Technical Assistance in State and Local Response to Harmful Algal Blooms

Lake is covered in deep, green algae.

HS provides technical assistance and consultation to public health representatives to develop their public health responses to HAB events. If you need technical assistance about a HAB in your community, please contact the Health Studies Branch at 770-488-3410 or email us at cleanwaterforhealth@cdc.gov.

Here are two examples:

  • 2014-2015. The State of Ohio Department of Health requested assistance from CDC in preparing for possible microcystin contamination in drinking water derived from Lake Erie. A large Microcystis aeruginosa bloom formed in the lake and was predicted to be worse than the bloom of 2014. The state specifically asked if their recommendation that vulnerable populations (e.g., immunocompromised patients, pregnant women) follow EPA’s new guidelines for exposure to microcystin-LR for children.HS collaborated with NCEZID and EEHS to create a response supporting their recommendation as reasonable since it offers similar guidance to what is offered by EPA (EPA 2015. Drinking Water Health Advisory for the Cyanobacterial Microcystin Toxins (see http://www2.epa.gov/sites/production/files/2015-06/documents/microcystins-report-2015.pdf Cdc-pdf[PDF – 896 KB]External, page 2). HS and NCEZID also collaborated to provide assistance in addressing specific uses of water from the public water system, including household use and use in hospitals, restaurants, and other venues
  • 2015. The National Parks Service (NPS) in Nevada requested assistance in addressing the public health effects associated with a cyanobacteria bloom in Lake Mead.
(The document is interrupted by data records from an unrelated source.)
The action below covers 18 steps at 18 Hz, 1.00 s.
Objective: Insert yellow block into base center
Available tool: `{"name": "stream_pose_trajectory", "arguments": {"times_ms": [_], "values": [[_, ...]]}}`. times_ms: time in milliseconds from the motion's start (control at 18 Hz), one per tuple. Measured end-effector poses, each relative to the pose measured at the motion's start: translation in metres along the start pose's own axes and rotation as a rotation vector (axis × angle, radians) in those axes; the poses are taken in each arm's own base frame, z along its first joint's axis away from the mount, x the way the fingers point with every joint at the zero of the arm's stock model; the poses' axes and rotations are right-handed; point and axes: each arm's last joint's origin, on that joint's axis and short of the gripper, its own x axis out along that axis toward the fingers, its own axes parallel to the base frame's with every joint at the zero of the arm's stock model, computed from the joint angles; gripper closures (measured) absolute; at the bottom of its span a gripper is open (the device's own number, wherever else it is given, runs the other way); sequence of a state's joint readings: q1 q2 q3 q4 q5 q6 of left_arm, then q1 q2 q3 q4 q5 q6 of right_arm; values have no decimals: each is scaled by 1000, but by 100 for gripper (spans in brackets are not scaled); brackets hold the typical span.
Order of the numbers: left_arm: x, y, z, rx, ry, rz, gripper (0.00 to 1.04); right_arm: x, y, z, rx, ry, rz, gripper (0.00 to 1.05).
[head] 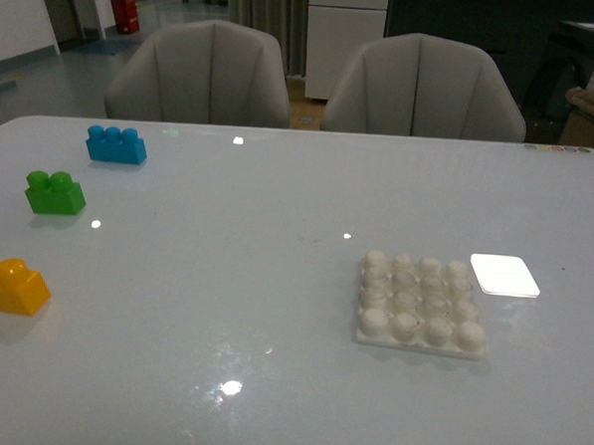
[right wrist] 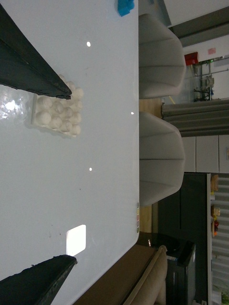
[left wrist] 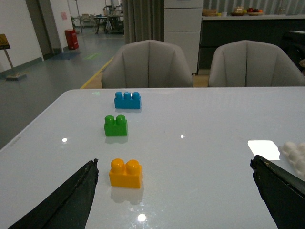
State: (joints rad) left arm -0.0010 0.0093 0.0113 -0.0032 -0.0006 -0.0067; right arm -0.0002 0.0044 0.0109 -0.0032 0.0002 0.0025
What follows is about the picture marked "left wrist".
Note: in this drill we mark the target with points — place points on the grey curtain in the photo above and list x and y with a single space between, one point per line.
143 20

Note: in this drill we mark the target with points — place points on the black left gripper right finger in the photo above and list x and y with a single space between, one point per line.
282 192

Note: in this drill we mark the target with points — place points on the left grey armchair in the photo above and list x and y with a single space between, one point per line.
148 64

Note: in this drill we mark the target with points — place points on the dark counter cabinet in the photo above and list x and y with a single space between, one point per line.
217 31

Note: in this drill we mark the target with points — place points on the white drawer cabinet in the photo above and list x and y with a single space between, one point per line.
182 27

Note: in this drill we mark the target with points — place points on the grey armchair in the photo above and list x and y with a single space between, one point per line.
148 64
253 64

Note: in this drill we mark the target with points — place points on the white studded base plate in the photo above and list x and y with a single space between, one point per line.
295 154

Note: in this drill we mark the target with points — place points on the right grey armchair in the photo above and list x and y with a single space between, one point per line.
253 64

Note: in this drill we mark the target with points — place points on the blue toy block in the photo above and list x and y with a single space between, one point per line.
127 100

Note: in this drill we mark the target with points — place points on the fruit bowl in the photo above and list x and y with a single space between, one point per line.
254 12

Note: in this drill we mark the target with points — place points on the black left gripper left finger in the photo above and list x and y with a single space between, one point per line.
68 207

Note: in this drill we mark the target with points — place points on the yellow sign on stand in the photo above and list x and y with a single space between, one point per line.
4 45

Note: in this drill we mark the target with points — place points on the green toy block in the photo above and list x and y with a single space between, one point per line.
115 126

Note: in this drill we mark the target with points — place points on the yellow toy block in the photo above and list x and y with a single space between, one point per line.
127 175
The bloom was an unusual event likely driven by the long regional drought. HS provided materials from the Harmful Cyanobacteria Tool Kit and participated in outreach and education with the public and medical communities. HS also assisted in consolidating bloom-related illness surveillance by creating a process to collect all reports of bloom-associated health symptoms in one place.